In the News
New York City Mayor Zohran Mamdani made headlines when he announced he will work to bring down World Cup ticket pricing given “the necessity of it being a more affordable experience for all.”

Here’s Our Take
Let’s take it back to Econ 101. Prices don’t presuppose supply. Scarce supply leads to high prices.
The World Cup attracts demand from millions of fans worldwide. No amount of posturing changes the reality that there are far more people who want tickets than tickets available. This would be like Governor Cox telling the Olympic Committee that every Utahn must receive an affordable ticket to the 2034 Winter Olympics. It may sound nice, but it isn’t realistic, or the proper role of government.
Politicians can’t accurately gauge every individual’s demand for these events. Some might consider $300 affordable; others, only $10. The price people are willing to pay depends on their subjective value for that good. That factor, aggregated across the market and combined with available supply, is how prices are set.

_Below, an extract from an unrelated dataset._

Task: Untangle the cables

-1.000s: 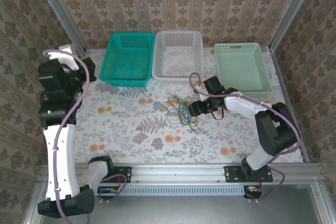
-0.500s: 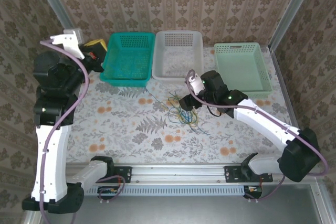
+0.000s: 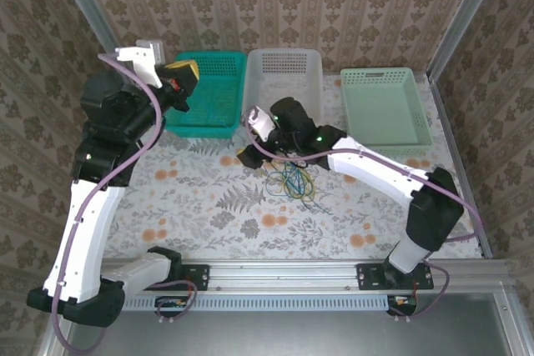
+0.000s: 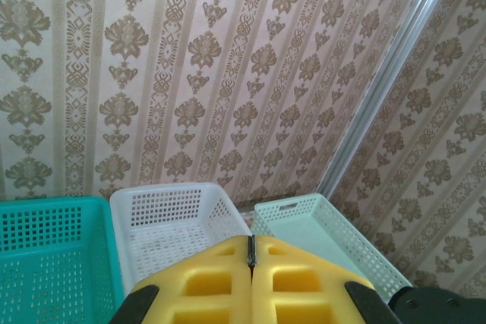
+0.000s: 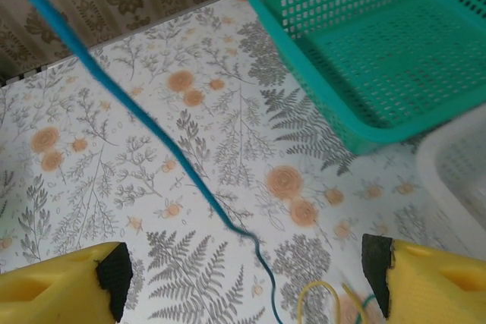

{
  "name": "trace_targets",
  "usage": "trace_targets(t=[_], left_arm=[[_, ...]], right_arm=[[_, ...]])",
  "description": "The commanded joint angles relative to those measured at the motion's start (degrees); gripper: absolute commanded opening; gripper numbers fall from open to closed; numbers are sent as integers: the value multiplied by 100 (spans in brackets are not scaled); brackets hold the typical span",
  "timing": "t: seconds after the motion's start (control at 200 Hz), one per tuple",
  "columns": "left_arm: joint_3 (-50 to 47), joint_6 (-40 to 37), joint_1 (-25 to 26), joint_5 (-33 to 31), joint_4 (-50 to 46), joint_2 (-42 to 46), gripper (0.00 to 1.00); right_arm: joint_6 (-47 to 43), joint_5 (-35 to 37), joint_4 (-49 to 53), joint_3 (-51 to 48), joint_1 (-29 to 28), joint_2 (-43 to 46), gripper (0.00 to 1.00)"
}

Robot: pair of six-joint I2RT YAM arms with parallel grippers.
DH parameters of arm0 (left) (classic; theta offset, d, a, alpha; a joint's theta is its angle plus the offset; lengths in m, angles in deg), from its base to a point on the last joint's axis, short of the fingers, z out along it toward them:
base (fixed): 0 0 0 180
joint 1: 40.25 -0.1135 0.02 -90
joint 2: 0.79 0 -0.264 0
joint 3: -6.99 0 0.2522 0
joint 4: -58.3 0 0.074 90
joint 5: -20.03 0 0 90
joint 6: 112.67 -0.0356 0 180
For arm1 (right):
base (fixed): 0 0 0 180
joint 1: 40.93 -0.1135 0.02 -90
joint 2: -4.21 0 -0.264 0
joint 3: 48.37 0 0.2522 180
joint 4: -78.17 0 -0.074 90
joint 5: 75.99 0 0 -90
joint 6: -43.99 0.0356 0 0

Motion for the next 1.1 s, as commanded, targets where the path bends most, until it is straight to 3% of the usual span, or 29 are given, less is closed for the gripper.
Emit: trace_targets(t=[0.0,0.21,0.355,0.39,0.435,0.465,0.565,0.615,0.86,0.96,1.095], left_arm=[[0,124,47,-78,285,82,0],[-97,183,51,-41,311,130,0],[-169,159,42,-252,274,233,1],[-168,130,42,-402,204,263,18],[-217,67,34,-640,138,323,62],[-261,18,27,-841,87,368,78],[-400,-146,-55,-1259,-141,454,88],[-470,-177,-117,-1375,-289,459,100],[-1275,-308,-191,-1664,-350,862,100],[-1680,-234,-182,-1198,-375,795,100],[-2313,33,22,-814,-239,561,88]], right_arm=[[-124,-272,-146,364,-72,-242,82],[-127,-136,-303,577,-78,-511,63],[-117,-256,-275,698,-74,-549,20],[-108,-295,-221,719,-75,-526,10],[-91,-339,-144,773,-72,-476,1],[-61,-354,-84,814,-72,-438,0],[201,-408,169,1097,-62,-341,0],[445,-466,314,1342,-9,-324,0],[1772,-1480,580,2510,589,-303,0],[1857,-1612,793,2872,633,-288,0],[2060,-1652,892,3227,731,-298,0]])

A smaller number of VIP tickets will cost more than a larger number of General Admission tickets. If Cox or Mamdani declared all tickets should cost $50, they’d be ignoring supply-side realities like production costs. If a VIP experience costs $250 to produce, it can’t be sold for $50 without slashing quality or running at a loss. And regardless, neither the mayor of New York nor the governor of Utah has authority to dictate how private organizations price their products.
Closing
When people complain about “dynamic pricing,” they’re often reacting to third-party resale prices. But even resellers aren’t inventing scarcity; They’re responding to it. High prices allocate limited resources to those who value them most and signal where demand exists. History shows what happens when we try to circumvent the price mechanism: shortages, black markets, and inefficiency.
Supply and demand come first. Prices merely reflect that reality.